• _How to complete this task_: In the data, find the word "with" and copy out every line that has it.
─── Collected material ───
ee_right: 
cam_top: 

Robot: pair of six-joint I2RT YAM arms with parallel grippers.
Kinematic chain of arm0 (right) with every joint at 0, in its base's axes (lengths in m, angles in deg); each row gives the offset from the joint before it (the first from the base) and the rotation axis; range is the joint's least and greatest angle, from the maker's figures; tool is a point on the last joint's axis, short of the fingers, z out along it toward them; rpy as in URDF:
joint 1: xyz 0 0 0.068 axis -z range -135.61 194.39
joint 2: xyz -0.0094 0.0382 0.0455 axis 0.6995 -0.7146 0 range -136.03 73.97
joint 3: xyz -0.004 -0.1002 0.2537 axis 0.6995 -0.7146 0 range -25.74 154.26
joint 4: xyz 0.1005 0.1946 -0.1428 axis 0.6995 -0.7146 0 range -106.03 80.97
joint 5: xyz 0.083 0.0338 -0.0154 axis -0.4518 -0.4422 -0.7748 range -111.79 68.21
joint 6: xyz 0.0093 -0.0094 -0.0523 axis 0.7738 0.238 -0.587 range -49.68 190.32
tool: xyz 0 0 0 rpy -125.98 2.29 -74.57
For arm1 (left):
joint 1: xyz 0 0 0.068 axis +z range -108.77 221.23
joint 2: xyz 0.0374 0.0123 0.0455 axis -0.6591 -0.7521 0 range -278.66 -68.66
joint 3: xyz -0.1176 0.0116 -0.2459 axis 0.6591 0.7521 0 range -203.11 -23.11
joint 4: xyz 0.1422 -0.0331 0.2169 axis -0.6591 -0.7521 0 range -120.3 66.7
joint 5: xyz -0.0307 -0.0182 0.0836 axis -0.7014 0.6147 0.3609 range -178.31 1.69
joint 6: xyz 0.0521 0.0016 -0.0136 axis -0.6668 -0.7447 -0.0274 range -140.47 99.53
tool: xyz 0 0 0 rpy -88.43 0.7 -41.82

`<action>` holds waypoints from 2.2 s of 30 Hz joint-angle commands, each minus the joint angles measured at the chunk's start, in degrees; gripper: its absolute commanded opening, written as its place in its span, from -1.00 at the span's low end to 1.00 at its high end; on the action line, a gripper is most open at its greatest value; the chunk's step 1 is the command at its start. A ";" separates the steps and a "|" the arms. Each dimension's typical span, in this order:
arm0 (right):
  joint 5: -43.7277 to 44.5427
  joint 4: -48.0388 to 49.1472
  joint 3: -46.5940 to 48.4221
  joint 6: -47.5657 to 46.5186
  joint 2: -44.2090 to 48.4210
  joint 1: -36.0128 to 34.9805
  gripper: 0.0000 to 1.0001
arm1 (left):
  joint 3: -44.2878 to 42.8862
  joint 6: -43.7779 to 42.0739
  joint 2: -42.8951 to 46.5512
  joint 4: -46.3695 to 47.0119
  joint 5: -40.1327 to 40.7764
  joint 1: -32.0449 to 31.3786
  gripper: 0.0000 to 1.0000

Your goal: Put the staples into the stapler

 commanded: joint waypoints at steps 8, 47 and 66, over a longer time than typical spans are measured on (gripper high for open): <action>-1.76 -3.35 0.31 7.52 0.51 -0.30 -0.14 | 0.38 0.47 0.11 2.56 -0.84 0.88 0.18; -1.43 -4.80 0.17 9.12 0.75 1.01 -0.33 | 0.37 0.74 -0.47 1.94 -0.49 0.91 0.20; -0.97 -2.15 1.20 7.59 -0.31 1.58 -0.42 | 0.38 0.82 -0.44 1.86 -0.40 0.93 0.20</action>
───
• _Response area_:
Robot: pair of six-joint I2RT YAM arms with parallel grippers.
Kinematic chain of arm0 (right) with every joint at 0, in its base's axes (lengths in m, angles in deg); each row gives the offset from the joint before it (the first from the base) and the rotation axis; range is the joint's least and greatest angle, from the maker's figures; tool is a point on the last joint's axis, short of the fingers, z out along it toward them; rpy as in URDF:

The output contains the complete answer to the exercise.